Absolutely. It's two very different things IMO.


The ruling is important, as ZDNet points out, in that it is similar to the current Google v. Oracle case in the United States, where Oracle is arguing Google infringed on its copyrights by using "a specific 37 Java APIs on Android without a license."

I'd disagree with that. This case was about programming languages. The Google vs Oracle case is (also) about APIs.

Based on:


Essentially, the court is ruling that programming languages can't be copyrighted as they are not expressing creativity in an "original manner," similar to how a mathematical concept on its own cannot be copyrighted. Original works created through the use of that programming language, however, are protected by copyright.

the Java APIs may be copyrightable - I even doubt they aren't...

MFH said,

I'd disagree with that. This case was about programming languages. The Google vs Oracle case is (also) about APIs.

I agree with this. The API's are an interface into the Java class library, an entity distinct from the language itself (that is, keywords, syntax, etc). The library itself is an implementation, and thus is copyrightable. The actual interface of the Java class library though shouldn't be. Oracle is trying to claim they own the copyright to the API, which is just silly because it's a standard for all Java class library implementations.

MFH said,

I'd disagree with that. This case was about programming languages. The Google vs Oracle case is (also) about APIs.

Based on:

the Java APIs may be copyrightable - I even doubt they aren't...


The case has an impact beyond just programming languages. The second block quote is a good example of what the court stated. Unless APIs are highly original works (which I believe would be the American test, "highly original") -- and I'd bet a good portion aren't -- then they wouldn't be protected. The cases are also related as the APIs in question are vital to making Java work.

So they're certainly not the same, but they are similar.

Anthony Tosie said,

Unless APIs are highly original works (which I believe would be the American test, "highly original") -- and I'd bet a good portion aren't -- then they wouldn't be protected.

That's been the case here for a long time...

MFH said,

They also changed the language (see J# and J++)...

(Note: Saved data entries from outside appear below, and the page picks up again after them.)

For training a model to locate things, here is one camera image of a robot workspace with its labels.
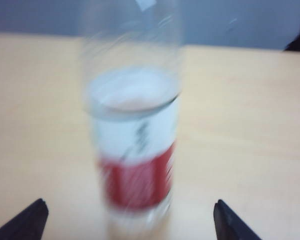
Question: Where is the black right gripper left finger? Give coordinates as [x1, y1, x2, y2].
[0, 198, 50, 240]

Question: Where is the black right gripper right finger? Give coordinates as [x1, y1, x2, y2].
[213, 198, 263, 240]

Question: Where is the clear red-label water bottle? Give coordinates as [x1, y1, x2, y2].
[81, 0, 185, 240]

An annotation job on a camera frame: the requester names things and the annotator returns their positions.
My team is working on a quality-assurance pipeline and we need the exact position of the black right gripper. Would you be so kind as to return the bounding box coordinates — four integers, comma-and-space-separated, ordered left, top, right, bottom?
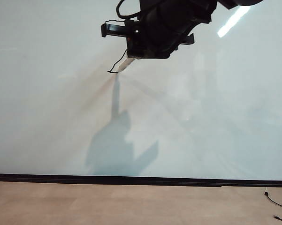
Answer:
100, 0, 218, 60

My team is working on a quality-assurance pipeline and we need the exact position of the white marker pen black cap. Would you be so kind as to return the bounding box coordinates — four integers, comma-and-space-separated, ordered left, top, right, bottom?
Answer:
117, 55, 136, 72

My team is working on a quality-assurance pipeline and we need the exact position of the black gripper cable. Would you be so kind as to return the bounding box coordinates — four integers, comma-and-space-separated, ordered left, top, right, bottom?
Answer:
116, 0, 144, 19

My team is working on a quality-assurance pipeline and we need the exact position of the whiteboard with black frame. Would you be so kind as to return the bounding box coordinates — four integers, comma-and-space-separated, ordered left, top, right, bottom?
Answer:
0, 0, 282, 188

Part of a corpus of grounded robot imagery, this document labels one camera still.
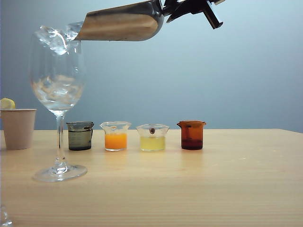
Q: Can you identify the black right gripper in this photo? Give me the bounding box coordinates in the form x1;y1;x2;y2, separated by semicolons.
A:
162;0;224;30

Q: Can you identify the stainless steel ice scoop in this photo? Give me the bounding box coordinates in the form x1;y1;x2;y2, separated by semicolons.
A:
74;0;171;42

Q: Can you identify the amber glass beaker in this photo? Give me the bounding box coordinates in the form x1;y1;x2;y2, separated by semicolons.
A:
176;120;207;150

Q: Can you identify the clear beaker with yellow liquid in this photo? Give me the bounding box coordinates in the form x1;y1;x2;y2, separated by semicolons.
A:
135;124;170;152

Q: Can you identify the clear beaker with orange juice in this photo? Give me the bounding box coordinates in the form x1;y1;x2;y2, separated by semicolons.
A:
99;121;132;152

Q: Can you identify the smoky grey glass beaker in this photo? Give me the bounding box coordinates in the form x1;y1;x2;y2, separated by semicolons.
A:
65;121;95;151

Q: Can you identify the clear wine glass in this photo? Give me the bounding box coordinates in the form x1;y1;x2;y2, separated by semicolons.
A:
29;29;88;183

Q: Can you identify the yellow lemon slice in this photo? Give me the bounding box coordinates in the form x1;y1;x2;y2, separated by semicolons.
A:
0;98;16;111

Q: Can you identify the beige paper cup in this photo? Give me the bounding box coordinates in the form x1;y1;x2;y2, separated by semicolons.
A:
0;108;37;151

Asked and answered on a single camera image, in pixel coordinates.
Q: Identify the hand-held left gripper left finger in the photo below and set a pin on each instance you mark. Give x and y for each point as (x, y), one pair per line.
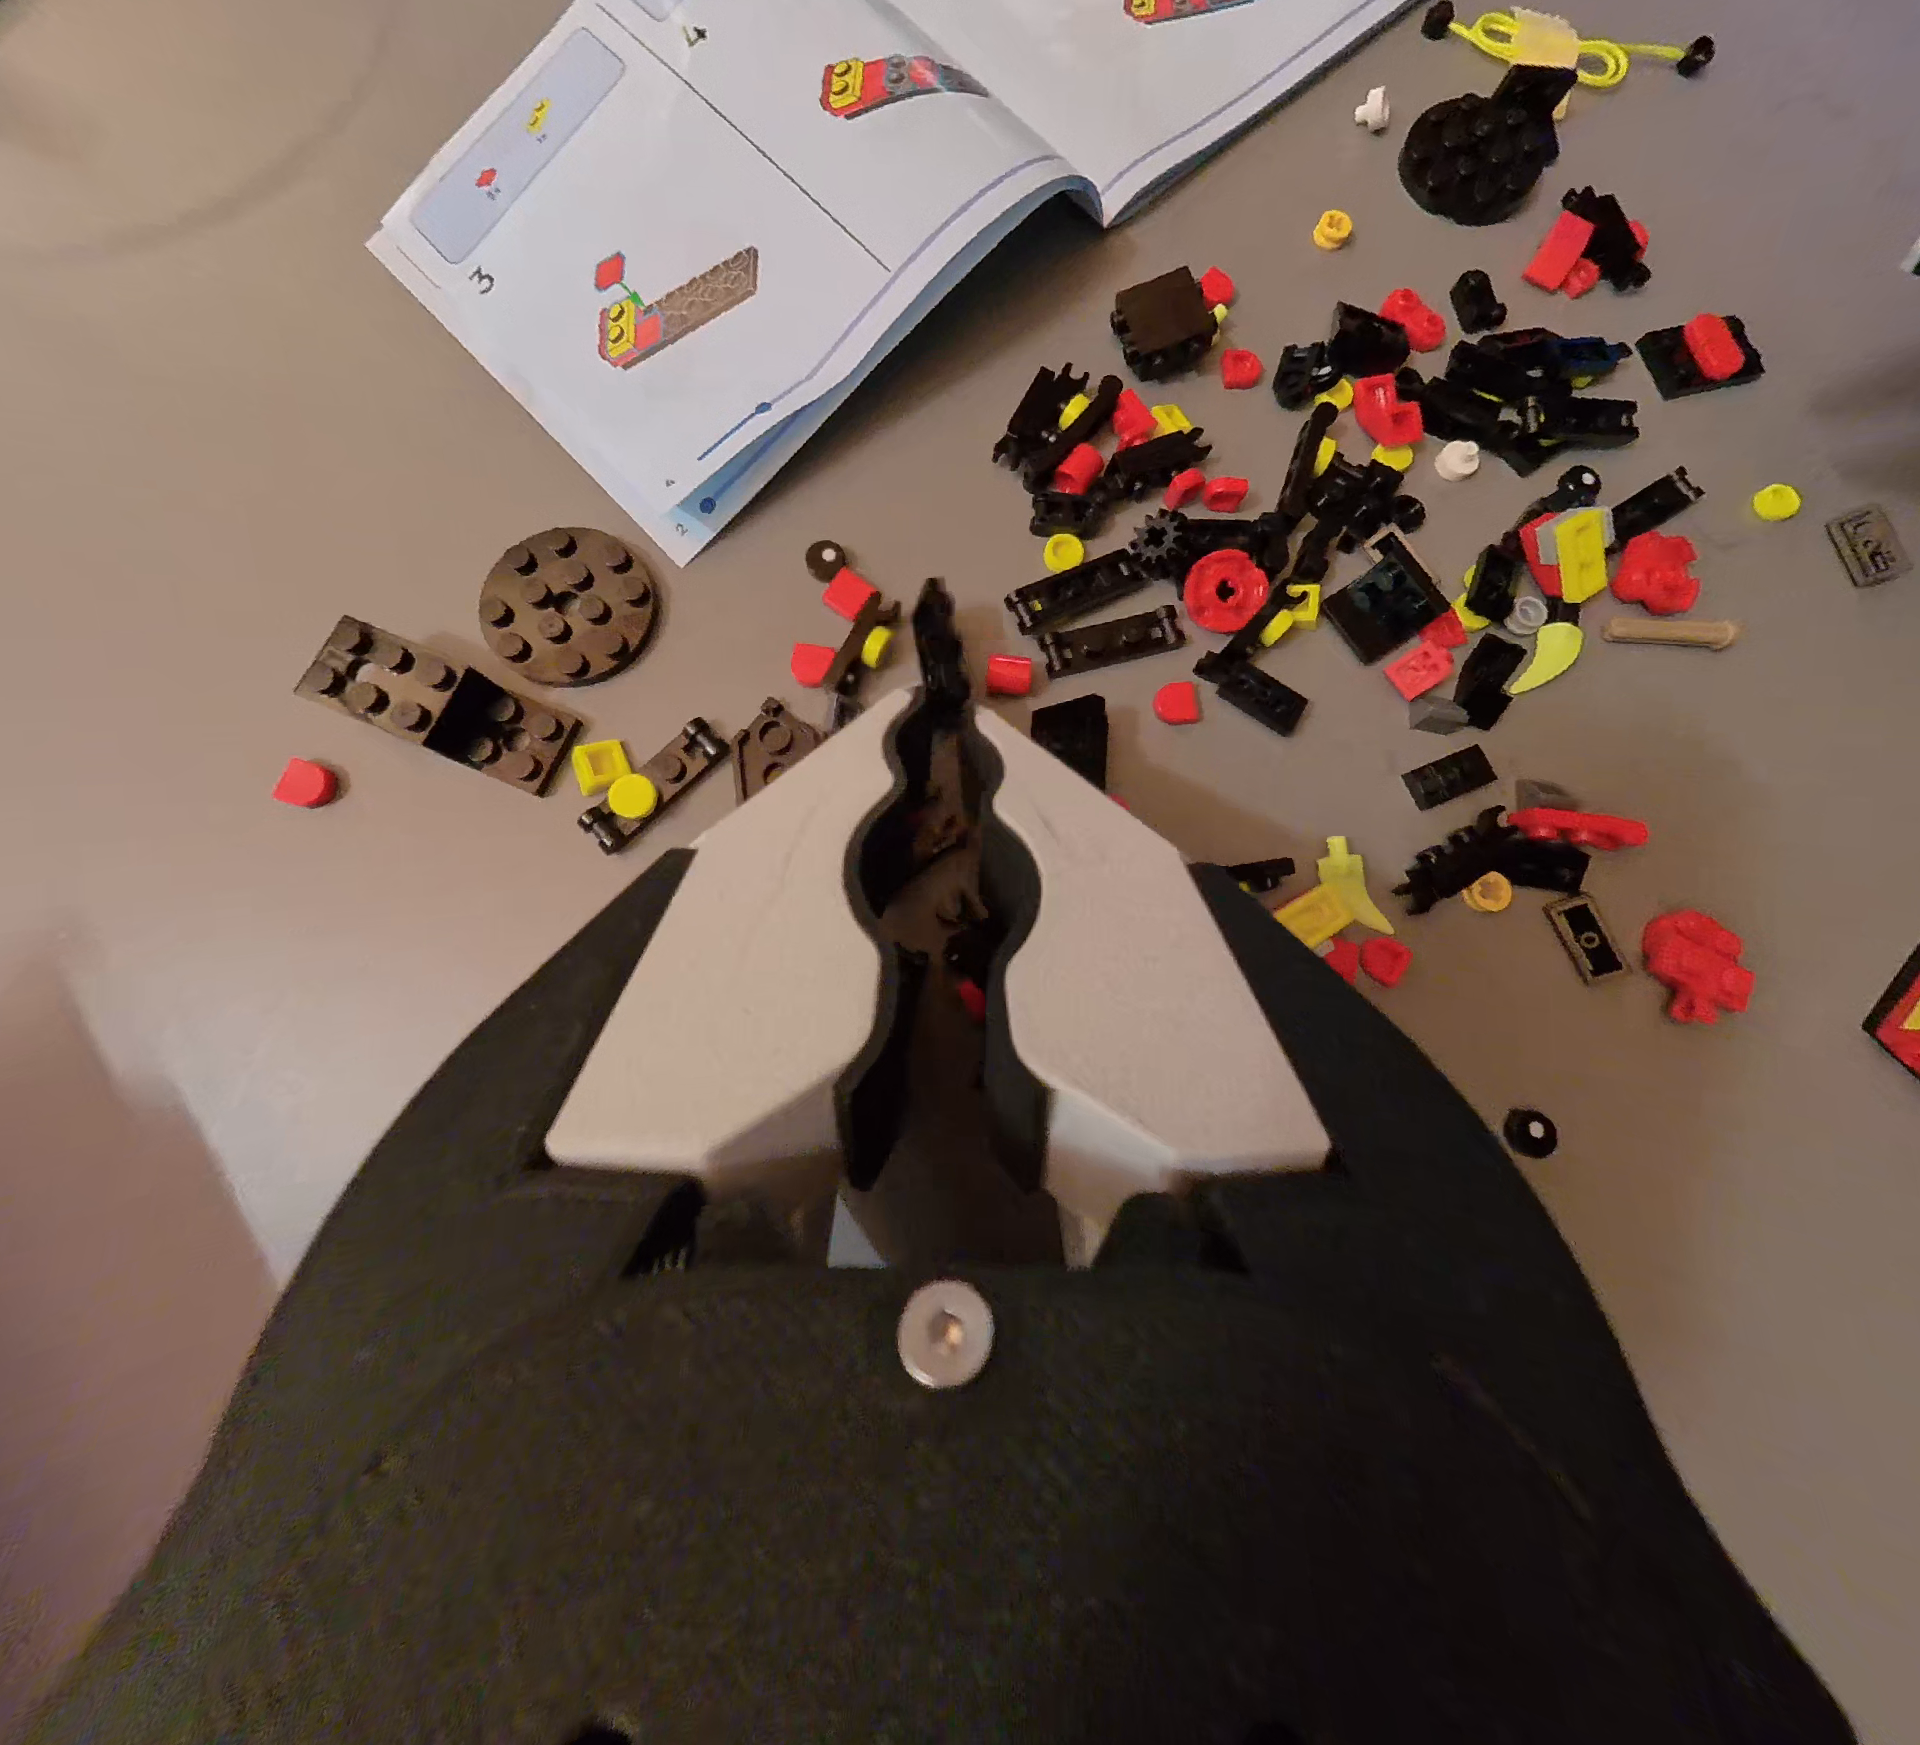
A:
(735, 1009)

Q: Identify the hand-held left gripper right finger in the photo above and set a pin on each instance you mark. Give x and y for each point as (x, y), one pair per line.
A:
(1155, 1009)

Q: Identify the black lego brick assembly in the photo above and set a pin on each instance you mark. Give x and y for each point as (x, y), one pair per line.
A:
(933, 665)

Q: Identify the pile of small lego pieces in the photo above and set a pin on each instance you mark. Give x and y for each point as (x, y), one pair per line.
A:
(1387, 597)

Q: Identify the red slope black lego piece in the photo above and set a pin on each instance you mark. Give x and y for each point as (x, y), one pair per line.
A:
(1582, 246)

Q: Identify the long black studded lego plate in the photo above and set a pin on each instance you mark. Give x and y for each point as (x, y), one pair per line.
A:
(435, 701)

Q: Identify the round black lego plate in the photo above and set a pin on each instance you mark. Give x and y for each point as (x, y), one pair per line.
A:
(1478, 156)
(570, 605)

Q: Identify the red knobbed lego piece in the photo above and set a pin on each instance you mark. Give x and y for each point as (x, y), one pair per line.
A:
(1695, 966)

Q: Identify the red yellow black lego build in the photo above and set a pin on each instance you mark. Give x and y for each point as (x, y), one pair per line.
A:
(1902, 1018)

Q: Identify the black plate red tile lego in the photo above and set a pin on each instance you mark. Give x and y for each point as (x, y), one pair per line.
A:
(1703, 351)

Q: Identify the light blue instruction booklet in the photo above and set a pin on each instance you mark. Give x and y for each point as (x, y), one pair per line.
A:
(751, 200)

That's what got them in trouble to begin with. "J" obviously stands for Java. Microsoft was just trying to proprietarise Java in order to kill the "Write Once Run Anywhere" OS independence threat. It's all very well documented in the link I provided.

simplezz said,
That's what got them in trouble to begin with. "J" obviously stands for Java. Microsoft was just trying to proprietarise Java in order to kill the "Write Once Run Anywhere" OS independence threat. It's all very well documented in the link I provided.

The problem isn't even the fact that they extended the API's because other Java vendors who make application servers for example do the very same thing - the issue was the fact that their version failed to conform to the Java standard and yet continued to call it 100% Java when it wasn't. To call yourself Java you have to conform to the specifications - they failed to implement the standard (the standard allows you to add more features on top of it but you need those core standardised features which is laid out by the Java standard which is controlled by the Java Community Process).

simplezz said,
It's all very well documented in the link I provided.

Oh, if its all very well documented, never mind then...

Actually there's more to it than that. Microsoft, to start off with, liked Java as a concept but felt that many Windows developers would rather use it to program Windows applications using the native API, so implemented it like that.

At the same time, Sun was forging an alliance with Netscape, Oracle, and IBM to build an "Internet OS" which they argued would topple Windows and make it obsolete. Microsoft and the so-called "Gang of Four", Sun/Netscape/Oracle, just had two competing visions of what the market would look like, and the strategy of each was a threat to the other.

Executives inside Microsoft may have used the word "extinguish" but it was only because executives inside Sun were talking about "extinguishing" Windows.